Il viaggio, infatti, ha uno scopo: «Vigilare, sensibilizzare sulla caccia – spiegano le quattro ragazze, Fiona, Ruth, Annette e Olivia –. Vogliamo far capire come le pratiche dei cacciatori siano crudeli e illegali. Setacciare le aree protette e segnalare tutte le trappole illegali». Come gli archetti, che appendono a testa in giù gli esemplari e li condannano a una morte lunga e dolorosa. O le reti, che incastrano gli animali senza selezione. Ma le ragazze sono determinate: «Si tratta di milioni di animali uccisi ogni anno. Vogliamo fare di questa esperienza una campagna di sensibilizzazione di massa. Finito in Italia, andremo a setacciare boschi e campagne francesi, dove ogni anno vengono sterminati oltre 25 milioni di uccelli».

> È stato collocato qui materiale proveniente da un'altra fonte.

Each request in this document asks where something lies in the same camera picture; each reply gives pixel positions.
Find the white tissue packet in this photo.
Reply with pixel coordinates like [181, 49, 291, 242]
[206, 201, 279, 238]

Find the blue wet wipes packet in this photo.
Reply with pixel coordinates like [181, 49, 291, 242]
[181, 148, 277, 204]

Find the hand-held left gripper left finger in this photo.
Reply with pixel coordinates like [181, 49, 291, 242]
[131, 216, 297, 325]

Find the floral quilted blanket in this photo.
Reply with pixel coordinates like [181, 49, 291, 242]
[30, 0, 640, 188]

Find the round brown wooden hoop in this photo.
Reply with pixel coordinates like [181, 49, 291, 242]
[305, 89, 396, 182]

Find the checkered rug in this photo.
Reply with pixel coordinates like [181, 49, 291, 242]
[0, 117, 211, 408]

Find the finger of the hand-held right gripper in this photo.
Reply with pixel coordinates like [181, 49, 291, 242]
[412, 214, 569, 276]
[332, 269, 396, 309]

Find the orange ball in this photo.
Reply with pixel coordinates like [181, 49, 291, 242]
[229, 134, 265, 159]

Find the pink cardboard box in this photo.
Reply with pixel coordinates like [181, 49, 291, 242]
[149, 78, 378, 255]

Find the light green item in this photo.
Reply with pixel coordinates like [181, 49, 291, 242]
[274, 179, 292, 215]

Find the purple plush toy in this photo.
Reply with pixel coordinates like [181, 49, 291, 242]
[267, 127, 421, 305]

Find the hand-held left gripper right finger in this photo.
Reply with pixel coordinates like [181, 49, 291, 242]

Ma prima tre giorni a Rozzano, nell’Oasi Smeraldino, guidata da Catia Acquaviva che ha accolto le giovani con entusiasmo: «Un’iniziativa stupenda, resa ancora più speciale dal fatto che siamo tutte donne». Girl power, dice Olivia. Il viaggio è iniziato a Barga, Lucca. Tante le tappe: dopo Rozzano, il lago di Iseo, poi Svizzera e Francia. Verso metà ottobre attraverseranno la Manica e arriveranno in Inghilterra, dove visiteranno altri punti caldi di bracconaggio. Infine, si torna a casa, nella contea di Cheshire, dopo aver battuto le zone a rischio. Senza paura il team rosa in missione per gli animali. E se chiedete alle giovani perché lo fanno, non esitano un attimo: «Perché possiamo. Perché ci importa. Perché in Europa si uccidono 102 milioni di uccelli illegalmente, inutilmente. Perché la persecuzione della fauna selvatica in nome della tradizione è patetica. Perché è importante, anche se questo significa girare zaino in spalla, dormire nei boschi, camminare per ore con il rischio che i bracconieri ci seguano. Noi migriamo con gli uccelli, per difenderli».